• _What you are asked to do_
Below are records; count how many of their lines contain the string "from", and give only that number.

• _Dataset extract_
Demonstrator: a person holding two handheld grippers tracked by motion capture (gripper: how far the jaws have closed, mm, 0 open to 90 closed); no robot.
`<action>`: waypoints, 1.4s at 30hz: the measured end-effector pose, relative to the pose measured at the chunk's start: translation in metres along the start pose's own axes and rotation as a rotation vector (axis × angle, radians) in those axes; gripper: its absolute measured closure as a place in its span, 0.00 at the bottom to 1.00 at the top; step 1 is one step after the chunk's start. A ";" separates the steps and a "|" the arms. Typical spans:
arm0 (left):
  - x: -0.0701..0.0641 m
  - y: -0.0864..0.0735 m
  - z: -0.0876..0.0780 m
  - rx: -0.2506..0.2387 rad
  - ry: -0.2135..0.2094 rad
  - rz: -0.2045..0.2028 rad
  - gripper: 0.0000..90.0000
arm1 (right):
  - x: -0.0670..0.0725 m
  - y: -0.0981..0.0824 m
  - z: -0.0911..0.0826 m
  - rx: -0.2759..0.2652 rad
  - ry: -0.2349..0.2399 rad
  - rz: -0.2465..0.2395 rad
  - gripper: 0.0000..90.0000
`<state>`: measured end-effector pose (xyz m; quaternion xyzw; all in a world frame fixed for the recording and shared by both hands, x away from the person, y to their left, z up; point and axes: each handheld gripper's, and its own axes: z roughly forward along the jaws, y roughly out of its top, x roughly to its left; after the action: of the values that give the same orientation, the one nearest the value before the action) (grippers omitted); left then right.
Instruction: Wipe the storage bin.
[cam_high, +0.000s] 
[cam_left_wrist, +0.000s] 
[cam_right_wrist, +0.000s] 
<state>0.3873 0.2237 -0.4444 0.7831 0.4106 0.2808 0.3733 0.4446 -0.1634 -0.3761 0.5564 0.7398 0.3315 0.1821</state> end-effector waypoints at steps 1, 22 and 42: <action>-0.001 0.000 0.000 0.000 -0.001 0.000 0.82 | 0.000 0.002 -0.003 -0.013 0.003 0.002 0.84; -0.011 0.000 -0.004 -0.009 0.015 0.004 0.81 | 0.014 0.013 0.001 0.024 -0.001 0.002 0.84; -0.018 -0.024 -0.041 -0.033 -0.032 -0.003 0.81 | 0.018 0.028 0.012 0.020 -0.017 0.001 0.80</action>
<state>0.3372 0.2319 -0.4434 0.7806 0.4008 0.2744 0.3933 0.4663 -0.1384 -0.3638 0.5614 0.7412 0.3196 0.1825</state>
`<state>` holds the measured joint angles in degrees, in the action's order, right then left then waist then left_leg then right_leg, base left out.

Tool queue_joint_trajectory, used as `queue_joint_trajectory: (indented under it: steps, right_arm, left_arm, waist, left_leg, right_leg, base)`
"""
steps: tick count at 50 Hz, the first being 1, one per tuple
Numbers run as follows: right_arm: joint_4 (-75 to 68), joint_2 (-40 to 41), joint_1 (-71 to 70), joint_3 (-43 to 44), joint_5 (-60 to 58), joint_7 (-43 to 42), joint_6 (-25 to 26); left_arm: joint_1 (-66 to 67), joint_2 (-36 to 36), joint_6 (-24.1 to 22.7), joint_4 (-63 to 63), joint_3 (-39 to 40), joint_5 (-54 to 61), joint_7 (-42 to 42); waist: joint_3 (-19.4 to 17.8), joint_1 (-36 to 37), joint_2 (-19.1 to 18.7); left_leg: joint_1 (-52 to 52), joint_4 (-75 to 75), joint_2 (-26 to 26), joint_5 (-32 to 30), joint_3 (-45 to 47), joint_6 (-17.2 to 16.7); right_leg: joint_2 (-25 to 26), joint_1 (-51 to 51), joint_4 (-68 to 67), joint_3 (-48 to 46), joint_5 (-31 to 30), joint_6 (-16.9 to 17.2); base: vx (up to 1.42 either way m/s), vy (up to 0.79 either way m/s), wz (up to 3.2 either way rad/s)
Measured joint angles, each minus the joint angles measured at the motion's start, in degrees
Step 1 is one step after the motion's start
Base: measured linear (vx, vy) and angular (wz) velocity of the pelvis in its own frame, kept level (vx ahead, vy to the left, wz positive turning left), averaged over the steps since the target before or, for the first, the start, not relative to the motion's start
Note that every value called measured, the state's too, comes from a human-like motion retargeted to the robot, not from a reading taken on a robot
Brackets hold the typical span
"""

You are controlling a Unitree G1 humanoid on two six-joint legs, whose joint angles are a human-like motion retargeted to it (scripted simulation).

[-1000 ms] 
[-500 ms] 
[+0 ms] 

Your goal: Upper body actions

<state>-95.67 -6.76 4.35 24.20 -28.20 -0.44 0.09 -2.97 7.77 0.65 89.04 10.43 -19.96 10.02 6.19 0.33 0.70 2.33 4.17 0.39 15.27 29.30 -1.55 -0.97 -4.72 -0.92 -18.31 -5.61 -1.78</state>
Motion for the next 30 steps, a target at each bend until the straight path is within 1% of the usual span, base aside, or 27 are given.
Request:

• _Written reply_
2